→ **EXERCISE BRIEF**
Print the listing below exactly, minus its pictures.

*** DATA SECTION ***

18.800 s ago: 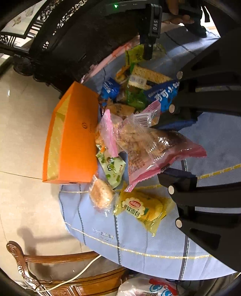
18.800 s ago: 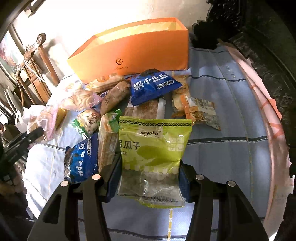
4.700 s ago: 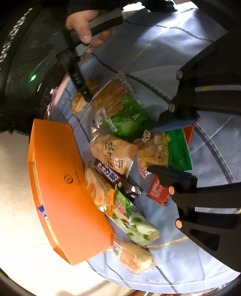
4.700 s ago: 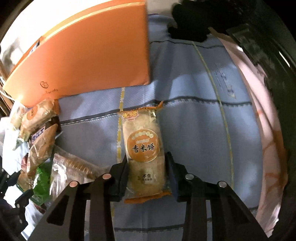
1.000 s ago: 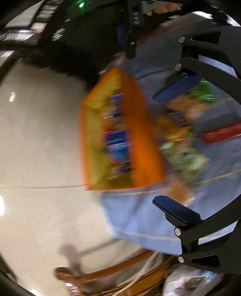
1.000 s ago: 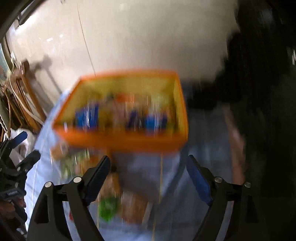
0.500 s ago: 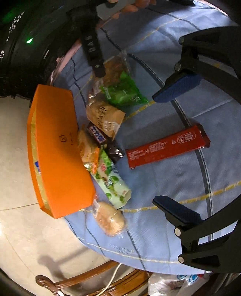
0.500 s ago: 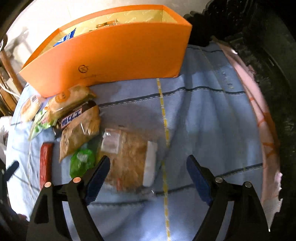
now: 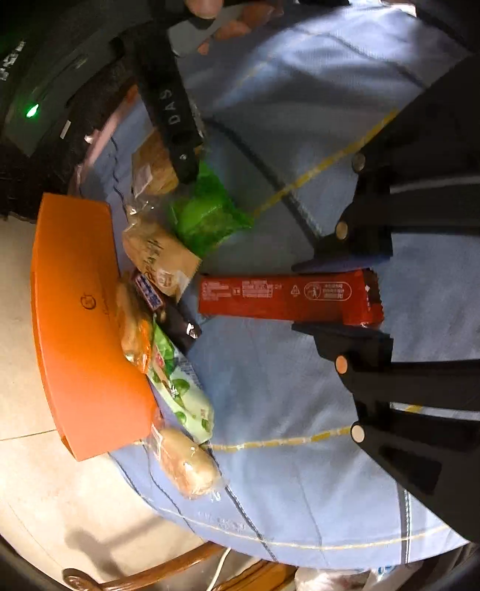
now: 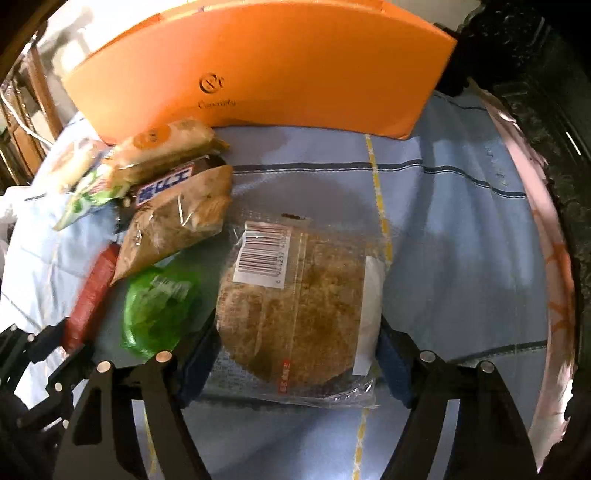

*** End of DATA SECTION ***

→ **EXPECTED OUTPUT**
18.800 s ago: 
18.800 s ago: 
4.700 s ago: 
4.700 s ago: 
1.000 s ago: 
1.000 s ago: 
0.500 s ago: 
0.500 s ago: 
now: 
now: 

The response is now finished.